OASIS Mailing List ArchivesView the OASIS mailing list archive below
or browse/search using MarkMail.

 


Help: OASIS Mailing Lists Help | MarkMail Help

xliff message

[Date Prev] | [Thread Prev] | [Thread Next] | [Date Next] -- [Date Index] | [Thread Index] | [List Home]


Subject: RE: [xliff] Re-segmentation


Hi Ryan, all,

I'm trying to see any drawbacks to the proposal.
As a transport/exchange format I don't see why this would not work.

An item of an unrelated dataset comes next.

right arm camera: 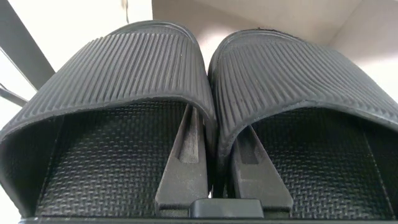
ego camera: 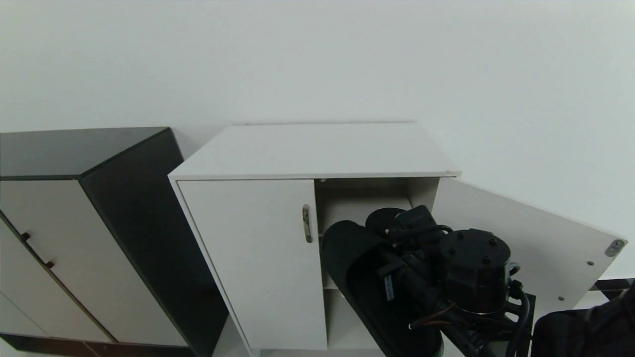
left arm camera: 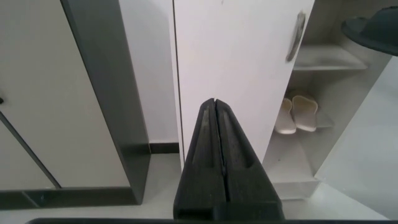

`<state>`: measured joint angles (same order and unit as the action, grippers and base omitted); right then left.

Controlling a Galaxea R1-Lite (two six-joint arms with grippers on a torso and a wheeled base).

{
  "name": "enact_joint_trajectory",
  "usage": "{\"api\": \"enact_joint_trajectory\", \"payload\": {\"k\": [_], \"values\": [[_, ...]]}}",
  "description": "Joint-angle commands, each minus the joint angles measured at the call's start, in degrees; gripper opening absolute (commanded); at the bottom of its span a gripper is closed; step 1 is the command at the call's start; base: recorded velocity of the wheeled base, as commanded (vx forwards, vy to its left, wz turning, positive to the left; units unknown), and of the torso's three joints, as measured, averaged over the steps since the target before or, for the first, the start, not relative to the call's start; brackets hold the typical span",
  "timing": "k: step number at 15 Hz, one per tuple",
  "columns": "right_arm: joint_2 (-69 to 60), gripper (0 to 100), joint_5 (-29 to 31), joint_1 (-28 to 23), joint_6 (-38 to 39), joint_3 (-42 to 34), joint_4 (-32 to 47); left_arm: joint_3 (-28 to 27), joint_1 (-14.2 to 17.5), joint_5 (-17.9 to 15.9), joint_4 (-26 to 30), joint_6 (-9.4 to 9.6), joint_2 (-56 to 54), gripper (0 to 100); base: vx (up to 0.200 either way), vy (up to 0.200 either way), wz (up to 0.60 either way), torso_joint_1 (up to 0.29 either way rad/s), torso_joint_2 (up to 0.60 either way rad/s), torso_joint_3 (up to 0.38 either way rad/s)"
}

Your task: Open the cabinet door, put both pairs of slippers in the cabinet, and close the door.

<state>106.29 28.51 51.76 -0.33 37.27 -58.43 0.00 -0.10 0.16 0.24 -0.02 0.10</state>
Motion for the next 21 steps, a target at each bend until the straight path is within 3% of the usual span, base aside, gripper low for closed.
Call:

Thinking about import/export from/to a tool: I suppose some tools will have to break down the unique marker into several if their
internal annotation model supports only one annotation per marker, so that may make the code a bit more tricky (and for output too).
But that is not a big issue.

As long as it such representation is not a must but just a possible notation that should be ok.

So we would have to add an extra pre-define type of annotation for mrk: 'ref' or 'references'.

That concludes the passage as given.